It wasn’t my plan to chat about my reading slump this week, I was hoping for something a little more stimulating to discuss. Alas, my reading slump has become a blogging slump and writing has become as uninspiring as finding a book I actually want to read.

Slumps seem to be a common occurrence amongst bloggers at the moment. Charlie made a very interesting observation, that slumps can become circular. A continual move back and forth between barely reading and reading everything under the sun. I definitely find myself experiencing this monsoon-drought reading cycle.

I’ve also found that blogging can often bring on a slump. The need to write a review weekly – especially when books are okay but don’t scream ‘write about me’ – can be a hindrance as well as an enjoyable experience.

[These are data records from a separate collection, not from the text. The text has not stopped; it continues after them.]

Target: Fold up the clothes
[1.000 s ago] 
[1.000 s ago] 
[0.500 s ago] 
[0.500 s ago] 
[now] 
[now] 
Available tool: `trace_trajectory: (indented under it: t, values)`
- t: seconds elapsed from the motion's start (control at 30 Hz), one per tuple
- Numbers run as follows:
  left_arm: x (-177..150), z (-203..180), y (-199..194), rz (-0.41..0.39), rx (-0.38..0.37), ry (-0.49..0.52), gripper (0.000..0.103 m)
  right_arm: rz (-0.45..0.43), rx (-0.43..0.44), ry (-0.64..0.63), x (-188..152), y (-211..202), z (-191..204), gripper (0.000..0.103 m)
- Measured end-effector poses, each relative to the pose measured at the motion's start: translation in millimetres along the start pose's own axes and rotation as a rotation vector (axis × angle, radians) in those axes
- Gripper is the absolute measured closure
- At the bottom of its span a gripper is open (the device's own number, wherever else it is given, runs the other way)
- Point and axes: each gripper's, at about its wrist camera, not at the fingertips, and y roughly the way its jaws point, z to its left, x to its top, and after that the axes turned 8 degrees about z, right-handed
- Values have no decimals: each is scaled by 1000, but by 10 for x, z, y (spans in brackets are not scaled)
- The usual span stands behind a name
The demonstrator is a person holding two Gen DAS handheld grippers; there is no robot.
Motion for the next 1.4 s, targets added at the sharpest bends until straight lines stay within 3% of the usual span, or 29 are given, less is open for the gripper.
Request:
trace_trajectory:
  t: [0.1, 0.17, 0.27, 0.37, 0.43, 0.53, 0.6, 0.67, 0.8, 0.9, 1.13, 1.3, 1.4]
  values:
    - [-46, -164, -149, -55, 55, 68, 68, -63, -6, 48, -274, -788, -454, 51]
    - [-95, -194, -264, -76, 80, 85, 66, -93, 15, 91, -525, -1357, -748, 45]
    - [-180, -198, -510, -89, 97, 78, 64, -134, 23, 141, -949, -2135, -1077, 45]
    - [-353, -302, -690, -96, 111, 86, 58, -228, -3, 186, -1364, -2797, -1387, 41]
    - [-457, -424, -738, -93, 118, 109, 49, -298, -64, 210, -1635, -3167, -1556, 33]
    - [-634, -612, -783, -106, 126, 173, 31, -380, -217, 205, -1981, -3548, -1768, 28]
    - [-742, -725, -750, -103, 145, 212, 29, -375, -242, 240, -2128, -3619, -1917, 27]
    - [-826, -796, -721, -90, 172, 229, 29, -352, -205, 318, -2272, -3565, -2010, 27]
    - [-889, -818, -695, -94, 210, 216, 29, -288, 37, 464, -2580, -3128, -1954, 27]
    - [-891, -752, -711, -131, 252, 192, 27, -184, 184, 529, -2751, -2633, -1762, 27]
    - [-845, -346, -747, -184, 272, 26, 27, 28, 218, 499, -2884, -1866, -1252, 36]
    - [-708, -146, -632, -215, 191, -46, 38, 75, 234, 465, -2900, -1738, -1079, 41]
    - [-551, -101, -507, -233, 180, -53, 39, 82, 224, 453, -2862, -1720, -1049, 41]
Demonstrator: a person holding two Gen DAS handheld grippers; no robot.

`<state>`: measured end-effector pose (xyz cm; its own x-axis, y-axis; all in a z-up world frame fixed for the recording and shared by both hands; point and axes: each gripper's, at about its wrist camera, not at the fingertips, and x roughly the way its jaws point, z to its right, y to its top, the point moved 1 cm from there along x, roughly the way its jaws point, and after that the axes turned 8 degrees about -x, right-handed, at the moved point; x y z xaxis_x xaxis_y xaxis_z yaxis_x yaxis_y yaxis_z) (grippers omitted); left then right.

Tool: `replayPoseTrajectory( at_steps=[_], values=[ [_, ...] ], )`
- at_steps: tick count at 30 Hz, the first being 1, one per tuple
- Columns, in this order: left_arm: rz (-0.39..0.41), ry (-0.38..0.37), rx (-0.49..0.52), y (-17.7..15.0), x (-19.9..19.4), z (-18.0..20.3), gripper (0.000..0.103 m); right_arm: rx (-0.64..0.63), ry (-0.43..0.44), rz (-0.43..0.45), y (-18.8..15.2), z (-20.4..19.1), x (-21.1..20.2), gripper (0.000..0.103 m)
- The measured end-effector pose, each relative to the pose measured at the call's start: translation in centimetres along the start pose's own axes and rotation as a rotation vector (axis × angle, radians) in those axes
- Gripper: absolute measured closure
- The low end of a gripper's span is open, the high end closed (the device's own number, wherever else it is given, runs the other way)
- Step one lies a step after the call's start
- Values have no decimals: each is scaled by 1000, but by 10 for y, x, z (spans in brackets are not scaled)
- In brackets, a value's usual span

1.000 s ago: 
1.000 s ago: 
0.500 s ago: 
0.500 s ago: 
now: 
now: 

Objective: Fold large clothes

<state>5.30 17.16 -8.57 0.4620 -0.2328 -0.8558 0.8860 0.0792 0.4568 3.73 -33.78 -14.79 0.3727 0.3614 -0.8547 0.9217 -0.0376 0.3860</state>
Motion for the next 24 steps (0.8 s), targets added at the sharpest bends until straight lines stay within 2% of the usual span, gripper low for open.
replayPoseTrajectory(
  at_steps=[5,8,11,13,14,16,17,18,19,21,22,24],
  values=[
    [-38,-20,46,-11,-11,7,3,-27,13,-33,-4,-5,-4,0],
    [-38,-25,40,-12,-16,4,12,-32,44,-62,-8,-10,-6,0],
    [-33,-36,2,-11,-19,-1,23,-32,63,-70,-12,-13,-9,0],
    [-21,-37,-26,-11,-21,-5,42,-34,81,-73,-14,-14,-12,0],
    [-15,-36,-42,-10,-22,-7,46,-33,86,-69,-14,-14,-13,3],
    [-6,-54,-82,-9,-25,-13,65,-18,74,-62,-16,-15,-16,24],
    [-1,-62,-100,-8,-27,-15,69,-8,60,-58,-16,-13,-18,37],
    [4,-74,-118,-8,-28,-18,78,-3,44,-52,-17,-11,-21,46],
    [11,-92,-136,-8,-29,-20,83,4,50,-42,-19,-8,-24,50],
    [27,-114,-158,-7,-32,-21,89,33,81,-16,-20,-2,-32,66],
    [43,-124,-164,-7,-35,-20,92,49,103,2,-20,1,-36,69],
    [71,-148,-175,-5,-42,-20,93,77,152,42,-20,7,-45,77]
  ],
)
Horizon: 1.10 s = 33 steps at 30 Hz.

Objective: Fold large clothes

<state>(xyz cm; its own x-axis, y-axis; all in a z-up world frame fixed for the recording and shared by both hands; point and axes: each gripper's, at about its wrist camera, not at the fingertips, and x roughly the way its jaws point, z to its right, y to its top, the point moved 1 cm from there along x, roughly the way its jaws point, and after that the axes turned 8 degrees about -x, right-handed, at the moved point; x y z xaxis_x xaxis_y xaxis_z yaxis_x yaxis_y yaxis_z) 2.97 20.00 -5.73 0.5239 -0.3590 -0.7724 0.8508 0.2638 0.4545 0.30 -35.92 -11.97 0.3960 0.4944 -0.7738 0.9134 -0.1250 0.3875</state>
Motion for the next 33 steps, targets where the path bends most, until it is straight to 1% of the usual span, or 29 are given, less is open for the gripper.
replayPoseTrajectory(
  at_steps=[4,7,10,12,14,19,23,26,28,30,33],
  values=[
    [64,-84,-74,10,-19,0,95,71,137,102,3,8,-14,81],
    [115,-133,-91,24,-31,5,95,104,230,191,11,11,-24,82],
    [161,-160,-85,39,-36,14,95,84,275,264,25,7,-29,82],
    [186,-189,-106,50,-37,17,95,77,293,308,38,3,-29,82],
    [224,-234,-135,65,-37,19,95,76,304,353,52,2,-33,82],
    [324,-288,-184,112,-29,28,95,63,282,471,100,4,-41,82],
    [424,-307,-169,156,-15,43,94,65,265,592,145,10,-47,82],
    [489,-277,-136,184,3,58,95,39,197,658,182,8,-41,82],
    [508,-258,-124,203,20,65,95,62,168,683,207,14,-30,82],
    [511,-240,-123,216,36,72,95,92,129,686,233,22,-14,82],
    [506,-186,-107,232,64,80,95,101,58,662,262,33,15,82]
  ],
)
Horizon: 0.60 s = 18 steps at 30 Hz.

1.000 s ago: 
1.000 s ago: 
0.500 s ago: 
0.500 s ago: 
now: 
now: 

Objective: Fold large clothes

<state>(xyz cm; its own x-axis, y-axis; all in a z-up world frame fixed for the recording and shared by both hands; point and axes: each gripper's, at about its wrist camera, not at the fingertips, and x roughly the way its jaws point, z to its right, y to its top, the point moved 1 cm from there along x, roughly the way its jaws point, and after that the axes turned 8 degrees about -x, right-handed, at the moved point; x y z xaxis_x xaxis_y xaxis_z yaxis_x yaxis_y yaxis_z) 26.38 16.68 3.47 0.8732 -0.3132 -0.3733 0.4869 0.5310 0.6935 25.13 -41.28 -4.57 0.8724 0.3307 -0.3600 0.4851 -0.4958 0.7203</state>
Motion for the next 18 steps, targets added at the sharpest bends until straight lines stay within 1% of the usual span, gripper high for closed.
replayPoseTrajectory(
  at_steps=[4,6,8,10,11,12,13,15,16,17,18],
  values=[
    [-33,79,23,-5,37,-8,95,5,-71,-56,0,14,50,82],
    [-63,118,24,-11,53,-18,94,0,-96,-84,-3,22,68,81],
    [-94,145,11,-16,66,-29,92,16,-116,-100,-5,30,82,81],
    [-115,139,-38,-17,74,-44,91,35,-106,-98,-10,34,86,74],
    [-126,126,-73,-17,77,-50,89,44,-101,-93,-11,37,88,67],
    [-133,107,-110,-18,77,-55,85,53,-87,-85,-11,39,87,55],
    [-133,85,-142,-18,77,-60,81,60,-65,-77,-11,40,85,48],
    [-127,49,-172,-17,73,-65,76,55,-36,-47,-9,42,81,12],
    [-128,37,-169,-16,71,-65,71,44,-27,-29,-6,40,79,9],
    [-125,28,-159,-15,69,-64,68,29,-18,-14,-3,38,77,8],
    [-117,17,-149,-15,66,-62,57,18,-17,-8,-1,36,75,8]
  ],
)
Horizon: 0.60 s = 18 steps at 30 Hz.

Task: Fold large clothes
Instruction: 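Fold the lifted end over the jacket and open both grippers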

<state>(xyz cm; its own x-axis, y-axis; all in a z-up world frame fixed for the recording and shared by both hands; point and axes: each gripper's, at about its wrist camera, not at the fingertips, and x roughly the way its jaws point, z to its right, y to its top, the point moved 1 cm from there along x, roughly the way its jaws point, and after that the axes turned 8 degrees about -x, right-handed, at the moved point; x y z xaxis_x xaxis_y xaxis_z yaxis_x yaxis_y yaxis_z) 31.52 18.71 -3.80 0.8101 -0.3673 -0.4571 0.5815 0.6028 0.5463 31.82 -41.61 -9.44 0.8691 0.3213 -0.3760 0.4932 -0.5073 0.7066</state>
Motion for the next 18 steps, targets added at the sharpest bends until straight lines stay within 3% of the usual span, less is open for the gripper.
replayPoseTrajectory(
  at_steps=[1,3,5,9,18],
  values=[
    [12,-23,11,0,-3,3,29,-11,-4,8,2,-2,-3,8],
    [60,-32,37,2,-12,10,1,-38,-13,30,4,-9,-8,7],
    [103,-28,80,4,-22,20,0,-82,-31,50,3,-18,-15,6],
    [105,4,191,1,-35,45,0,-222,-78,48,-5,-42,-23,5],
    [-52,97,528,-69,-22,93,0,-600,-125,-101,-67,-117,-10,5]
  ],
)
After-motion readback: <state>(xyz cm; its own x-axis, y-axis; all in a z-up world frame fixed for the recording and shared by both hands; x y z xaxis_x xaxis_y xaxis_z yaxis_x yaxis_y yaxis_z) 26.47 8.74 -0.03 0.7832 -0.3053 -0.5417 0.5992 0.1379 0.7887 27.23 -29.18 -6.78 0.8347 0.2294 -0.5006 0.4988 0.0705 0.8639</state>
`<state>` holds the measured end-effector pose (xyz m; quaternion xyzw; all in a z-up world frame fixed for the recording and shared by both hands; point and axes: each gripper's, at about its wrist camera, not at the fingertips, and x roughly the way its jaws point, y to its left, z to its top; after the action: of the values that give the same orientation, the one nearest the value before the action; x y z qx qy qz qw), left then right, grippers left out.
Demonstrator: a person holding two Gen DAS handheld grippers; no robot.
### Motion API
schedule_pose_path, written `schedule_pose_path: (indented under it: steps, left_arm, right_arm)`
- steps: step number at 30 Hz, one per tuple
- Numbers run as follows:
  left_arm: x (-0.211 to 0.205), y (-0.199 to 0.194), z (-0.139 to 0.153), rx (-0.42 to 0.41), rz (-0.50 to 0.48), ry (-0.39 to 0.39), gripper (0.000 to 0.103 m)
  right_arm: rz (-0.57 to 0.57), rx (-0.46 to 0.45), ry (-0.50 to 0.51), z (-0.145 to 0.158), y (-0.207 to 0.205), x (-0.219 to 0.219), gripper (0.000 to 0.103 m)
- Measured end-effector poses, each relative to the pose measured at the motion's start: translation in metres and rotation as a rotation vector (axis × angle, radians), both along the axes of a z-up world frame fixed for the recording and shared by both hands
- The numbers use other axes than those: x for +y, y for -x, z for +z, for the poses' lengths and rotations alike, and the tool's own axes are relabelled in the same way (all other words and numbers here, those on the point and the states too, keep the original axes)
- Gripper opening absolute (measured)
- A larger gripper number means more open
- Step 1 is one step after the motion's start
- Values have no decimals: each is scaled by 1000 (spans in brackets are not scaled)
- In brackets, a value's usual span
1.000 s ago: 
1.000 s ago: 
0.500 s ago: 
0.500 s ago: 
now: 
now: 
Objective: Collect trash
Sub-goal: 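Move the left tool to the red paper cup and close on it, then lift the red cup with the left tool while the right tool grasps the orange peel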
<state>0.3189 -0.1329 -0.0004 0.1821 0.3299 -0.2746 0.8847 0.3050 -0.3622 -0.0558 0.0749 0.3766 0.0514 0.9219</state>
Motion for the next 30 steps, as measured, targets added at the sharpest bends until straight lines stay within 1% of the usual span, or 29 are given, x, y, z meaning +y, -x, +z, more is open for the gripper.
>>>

Neither of these thoughts has brought me to any sort of conclusion, so the slump continues.

Perhaps all I need is another good book to rejuvenate my mind. Any suggestions? By good, I mean The Secret History or Parade’s End good.*

* I probably mean epic.

Poetry: I Live I Die I Burn I Drown by Louise Labe

I live, I die, I burn, I drown
I endure at once chill and cold
Life is at once too soft and too hard
I have sore troubles mingled with joys

Suddenly I laugh and at the same time cry
And in pleasure many a grief endure
My happiness wanes and yet it lasts unchanged
All at once I dry up and grow green

Thus I suffer love’s inconstancies
And when I think the pain is most intense
Without thinking, it is gone again.

Then when I feel my joys certain
And my hour of greatest delight arrived
I find my pain beginning all over once again.

tbc

Quick Review: The Bone Clocks, Mãn & The Marriage Plot

I’ve not the energy or enthusiasm for a long review, so here are some thoughts on some books I’ve read recently.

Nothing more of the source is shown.